# Requirement
Would you restate word for word the lines of the listing, beginning at the first and ending with the line that holds "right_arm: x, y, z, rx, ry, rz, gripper"?

/---

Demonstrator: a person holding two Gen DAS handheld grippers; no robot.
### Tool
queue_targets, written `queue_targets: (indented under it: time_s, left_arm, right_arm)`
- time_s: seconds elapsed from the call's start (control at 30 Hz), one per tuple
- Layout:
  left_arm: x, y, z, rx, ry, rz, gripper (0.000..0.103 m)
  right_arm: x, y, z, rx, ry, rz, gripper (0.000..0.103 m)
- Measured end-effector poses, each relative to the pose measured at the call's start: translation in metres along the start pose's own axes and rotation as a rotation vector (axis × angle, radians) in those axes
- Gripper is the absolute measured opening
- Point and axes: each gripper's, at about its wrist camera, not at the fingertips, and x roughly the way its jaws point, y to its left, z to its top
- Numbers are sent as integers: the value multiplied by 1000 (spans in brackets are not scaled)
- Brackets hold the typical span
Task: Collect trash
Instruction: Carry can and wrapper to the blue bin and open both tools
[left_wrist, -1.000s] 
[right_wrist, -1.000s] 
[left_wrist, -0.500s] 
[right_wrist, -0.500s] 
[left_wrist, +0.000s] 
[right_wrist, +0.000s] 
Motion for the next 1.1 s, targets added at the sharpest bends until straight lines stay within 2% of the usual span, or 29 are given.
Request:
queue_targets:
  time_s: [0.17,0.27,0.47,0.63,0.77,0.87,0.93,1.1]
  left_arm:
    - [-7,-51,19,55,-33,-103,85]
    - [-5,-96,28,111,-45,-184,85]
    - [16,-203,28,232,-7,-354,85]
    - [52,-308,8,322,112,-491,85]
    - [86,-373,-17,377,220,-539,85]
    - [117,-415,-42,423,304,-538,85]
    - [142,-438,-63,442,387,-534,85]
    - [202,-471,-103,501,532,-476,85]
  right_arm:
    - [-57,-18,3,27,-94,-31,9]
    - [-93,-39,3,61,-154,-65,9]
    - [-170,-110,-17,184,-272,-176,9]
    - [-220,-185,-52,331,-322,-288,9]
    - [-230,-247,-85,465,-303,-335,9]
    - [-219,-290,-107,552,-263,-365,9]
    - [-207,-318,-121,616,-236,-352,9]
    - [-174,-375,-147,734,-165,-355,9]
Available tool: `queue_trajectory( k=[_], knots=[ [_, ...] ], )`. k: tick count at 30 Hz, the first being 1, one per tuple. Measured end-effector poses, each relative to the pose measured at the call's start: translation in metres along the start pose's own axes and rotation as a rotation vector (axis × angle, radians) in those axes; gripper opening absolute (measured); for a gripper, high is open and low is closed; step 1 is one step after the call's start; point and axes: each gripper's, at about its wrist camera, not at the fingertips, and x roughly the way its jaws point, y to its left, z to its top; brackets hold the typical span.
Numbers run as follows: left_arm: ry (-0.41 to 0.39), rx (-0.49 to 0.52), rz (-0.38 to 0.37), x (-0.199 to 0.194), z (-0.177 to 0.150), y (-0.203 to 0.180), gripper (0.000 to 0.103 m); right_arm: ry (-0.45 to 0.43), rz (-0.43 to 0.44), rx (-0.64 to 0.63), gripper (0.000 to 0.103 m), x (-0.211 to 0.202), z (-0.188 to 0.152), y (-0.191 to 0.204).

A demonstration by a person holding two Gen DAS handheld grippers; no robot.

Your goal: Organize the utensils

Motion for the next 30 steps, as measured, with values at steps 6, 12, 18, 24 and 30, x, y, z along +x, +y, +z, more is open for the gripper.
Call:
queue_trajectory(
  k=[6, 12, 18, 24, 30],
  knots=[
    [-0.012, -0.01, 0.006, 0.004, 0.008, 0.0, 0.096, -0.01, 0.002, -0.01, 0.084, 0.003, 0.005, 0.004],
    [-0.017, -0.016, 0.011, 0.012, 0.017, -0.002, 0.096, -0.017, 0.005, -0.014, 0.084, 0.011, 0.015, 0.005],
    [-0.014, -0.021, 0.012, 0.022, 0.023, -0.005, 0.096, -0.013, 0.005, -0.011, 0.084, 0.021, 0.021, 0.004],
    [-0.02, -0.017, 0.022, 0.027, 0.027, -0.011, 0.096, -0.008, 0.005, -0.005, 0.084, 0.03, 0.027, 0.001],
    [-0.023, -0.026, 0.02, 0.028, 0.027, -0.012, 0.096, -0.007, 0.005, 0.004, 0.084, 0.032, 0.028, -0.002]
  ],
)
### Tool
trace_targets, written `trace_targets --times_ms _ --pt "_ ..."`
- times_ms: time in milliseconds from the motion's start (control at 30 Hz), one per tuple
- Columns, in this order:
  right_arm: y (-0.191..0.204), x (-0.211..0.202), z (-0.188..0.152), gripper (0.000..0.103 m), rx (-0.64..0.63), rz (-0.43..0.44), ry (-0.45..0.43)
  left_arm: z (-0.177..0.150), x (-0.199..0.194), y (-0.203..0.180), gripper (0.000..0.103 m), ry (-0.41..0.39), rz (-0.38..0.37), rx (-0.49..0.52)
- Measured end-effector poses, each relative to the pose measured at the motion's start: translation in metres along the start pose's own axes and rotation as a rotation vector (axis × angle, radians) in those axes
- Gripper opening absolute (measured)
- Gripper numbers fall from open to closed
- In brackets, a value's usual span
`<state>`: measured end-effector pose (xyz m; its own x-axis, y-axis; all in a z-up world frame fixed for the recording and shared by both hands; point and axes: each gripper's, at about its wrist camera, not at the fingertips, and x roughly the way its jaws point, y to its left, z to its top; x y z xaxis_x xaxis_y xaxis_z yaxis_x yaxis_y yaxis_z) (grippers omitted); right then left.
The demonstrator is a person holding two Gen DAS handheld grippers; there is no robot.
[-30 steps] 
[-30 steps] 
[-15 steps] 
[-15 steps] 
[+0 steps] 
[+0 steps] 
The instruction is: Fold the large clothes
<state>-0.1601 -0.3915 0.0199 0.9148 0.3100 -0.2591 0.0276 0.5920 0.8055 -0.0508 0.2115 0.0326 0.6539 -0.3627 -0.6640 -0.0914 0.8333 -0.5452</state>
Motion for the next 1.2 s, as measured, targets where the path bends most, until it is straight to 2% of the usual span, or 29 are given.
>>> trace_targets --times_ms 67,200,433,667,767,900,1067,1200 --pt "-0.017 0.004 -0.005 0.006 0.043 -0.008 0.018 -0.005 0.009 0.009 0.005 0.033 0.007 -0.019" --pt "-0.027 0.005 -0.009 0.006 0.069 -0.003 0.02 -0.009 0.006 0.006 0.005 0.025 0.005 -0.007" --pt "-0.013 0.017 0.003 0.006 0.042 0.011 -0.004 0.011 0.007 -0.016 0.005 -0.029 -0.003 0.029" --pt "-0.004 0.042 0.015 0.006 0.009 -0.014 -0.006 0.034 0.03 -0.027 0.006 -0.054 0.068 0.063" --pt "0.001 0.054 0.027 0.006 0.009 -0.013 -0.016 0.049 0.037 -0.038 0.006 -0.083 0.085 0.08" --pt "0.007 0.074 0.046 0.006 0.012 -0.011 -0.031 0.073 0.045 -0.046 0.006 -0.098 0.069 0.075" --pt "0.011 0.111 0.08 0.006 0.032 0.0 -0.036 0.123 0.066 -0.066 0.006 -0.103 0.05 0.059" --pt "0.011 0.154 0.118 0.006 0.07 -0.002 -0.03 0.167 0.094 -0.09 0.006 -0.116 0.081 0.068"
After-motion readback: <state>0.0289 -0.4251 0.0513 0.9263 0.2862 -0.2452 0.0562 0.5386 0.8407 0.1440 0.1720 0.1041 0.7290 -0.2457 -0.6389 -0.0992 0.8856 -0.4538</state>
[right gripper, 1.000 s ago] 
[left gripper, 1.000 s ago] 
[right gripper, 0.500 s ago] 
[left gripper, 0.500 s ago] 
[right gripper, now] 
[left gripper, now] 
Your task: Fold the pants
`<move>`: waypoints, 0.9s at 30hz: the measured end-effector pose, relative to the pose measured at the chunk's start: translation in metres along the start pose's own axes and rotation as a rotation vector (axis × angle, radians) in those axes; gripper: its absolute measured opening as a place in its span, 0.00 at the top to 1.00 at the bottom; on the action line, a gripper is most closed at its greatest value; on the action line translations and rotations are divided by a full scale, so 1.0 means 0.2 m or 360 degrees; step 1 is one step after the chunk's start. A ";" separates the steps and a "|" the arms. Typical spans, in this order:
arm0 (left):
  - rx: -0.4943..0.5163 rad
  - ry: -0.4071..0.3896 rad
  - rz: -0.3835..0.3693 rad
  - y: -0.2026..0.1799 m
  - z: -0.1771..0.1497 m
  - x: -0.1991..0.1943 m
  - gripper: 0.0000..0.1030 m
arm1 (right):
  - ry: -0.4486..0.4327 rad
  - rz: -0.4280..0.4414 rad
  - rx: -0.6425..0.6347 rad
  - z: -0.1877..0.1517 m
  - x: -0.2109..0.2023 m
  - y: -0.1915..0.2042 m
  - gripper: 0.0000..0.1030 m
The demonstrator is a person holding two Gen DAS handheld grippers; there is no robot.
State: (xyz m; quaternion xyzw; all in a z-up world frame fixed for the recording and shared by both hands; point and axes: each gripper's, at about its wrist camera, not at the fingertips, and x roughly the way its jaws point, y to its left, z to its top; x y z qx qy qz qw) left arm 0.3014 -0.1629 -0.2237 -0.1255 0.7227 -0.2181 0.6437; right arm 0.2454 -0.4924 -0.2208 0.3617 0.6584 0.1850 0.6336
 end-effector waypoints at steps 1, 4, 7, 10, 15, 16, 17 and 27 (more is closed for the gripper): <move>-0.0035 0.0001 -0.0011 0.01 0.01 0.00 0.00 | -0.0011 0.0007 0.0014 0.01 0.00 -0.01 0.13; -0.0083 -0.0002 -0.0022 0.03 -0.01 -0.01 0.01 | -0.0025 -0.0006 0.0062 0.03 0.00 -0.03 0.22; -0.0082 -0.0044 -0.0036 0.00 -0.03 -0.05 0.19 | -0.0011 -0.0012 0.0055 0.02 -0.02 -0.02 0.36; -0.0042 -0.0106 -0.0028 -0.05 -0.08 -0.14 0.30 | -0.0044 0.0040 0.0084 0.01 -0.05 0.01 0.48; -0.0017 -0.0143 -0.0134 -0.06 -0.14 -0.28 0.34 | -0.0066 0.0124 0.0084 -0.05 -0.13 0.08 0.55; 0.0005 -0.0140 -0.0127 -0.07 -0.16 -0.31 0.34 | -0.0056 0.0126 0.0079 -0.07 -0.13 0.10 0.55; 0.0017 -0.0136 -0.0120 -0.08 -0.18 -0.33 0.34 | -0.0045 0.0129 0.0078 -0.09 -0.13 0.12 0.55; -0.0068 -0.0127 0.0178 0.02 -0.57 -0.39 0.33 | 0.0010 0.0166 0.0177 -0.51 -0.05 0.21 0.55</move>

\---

# Written reply
Demonstrator: a person holding two Gen DAS handheld grippers; no robot.
### Tool
queue_targets, written `queue_targets: (indented under it: time_s, left_arm, right_arm)`
- time_s: seconds elapsed from the call's start (control at 30 Hz), one per tuple
- Layout:
  left_arm: x, y, z, rx, ry, rz, gripper (0.000..0.103 m)
  right_arm: x, y, z, rx, ry, rz, gripper (0.000..0.103 m)

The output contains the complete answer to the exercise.